• **The problem**
Transcribe the data. Leave out nothing.

• **Given data**
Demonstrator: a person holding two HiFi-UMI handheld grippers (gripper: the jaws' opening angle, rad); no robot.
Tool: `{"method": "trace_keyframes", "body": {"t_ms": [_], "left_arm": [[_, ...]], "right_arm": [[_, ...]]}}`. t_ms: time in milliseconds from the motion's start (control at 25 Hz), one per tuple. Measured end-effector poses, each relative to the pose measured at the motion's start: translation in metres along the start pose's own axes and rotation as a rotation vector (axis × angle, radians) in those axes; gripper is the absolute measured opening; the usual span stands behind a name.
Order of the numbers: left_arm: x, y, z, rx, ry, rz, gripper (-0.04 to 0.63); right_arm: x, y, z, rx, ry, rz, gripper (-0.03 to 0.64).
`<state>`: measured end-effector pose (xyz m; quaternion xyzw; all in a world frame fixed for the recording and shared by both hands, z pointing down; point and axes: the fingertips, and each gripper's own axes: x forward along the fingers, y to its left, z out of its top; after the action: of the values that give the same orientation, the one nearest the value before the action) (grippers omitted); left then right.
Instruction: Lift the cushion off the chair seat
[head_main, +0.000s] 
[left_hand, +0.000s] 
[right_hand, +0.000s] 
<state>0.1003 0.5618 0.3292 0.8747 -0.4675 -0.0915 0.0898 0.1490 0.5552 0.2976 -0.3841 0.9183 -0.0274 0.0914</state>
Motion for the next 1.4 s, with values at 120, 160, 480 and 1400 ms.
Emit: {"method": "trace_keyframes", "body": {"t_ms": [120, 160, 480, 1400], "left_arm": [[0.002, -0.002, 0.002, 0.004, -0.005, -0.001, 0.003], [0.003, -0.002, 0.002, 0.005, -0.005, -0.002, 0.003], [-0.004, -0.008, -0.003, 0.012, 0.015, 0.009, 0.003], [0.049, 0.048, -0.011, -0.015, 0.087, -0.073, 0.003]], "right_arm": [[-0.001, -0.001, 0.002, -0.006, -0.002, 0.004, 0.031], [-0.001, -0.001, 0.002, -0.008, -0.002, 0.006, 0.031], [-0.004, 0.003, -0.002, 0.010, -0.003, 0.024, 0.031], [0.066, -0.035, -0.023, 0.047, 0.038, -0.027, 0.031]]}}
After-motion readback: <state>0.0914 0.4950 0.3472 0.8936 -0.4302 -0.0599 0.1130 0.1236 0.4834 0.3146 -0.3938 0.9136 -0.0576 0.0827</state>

• **Expected answer**
Demonstrator: a person holding two HiFi-UMI handheld grippers (gripper: the jaws' opening angle, rad); no robot.
Tool: `{"method": "trace_keyframes", "body": {"t_ms": [_], "left_arm": [[_, ...]], "right_arm": [[_, ...]]}}`. t_ms: time in milliseconds from the motion's start (control at 25 Hz), one per tuple. Measured end-effector poses, each relative to the pose measured at the motion's start: translation in metres along the start pose's own axes and rotation as a rotation vector (axis × angle, radians) in those axes; gripper is the absolute measured opening; the usual span stands behind a name.
Order of the numbers: left_arm: x, y, z, rx, ry, rz, gripper (-0.04 to 0.63); right_arm: x, y, z, rx, ry, rz, gripper (-0.03 to 0.64).
`<state>`: measured end-effector pose (xyz m; quaternion xyzw; all in a world frame fixed for the recording and shared by both hands, z pointing down; point and axes: the fingertips, and each gripper's own axes: x forward along the fingers, y to its left, z out of its top; after the action: of the values that give the same orientation, the one nearest the value before the action) (grippers omitted); left then right.
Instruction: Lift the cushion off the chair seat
[head_main, +0.000s] 
[left_hand, +0.000s] 
[right_hand, +0.000s] 
<state>0.1003 0.5618 0.3292 0.8747 -0.4675 -0.0915 0.0898 0.1490 0.5552 0.2976 -0.3841 0.9183 -0.0274 0.0914</state>
Motion for the next 1.4 s, with values at 120, 160, 480 and 1400 ms.
Emit: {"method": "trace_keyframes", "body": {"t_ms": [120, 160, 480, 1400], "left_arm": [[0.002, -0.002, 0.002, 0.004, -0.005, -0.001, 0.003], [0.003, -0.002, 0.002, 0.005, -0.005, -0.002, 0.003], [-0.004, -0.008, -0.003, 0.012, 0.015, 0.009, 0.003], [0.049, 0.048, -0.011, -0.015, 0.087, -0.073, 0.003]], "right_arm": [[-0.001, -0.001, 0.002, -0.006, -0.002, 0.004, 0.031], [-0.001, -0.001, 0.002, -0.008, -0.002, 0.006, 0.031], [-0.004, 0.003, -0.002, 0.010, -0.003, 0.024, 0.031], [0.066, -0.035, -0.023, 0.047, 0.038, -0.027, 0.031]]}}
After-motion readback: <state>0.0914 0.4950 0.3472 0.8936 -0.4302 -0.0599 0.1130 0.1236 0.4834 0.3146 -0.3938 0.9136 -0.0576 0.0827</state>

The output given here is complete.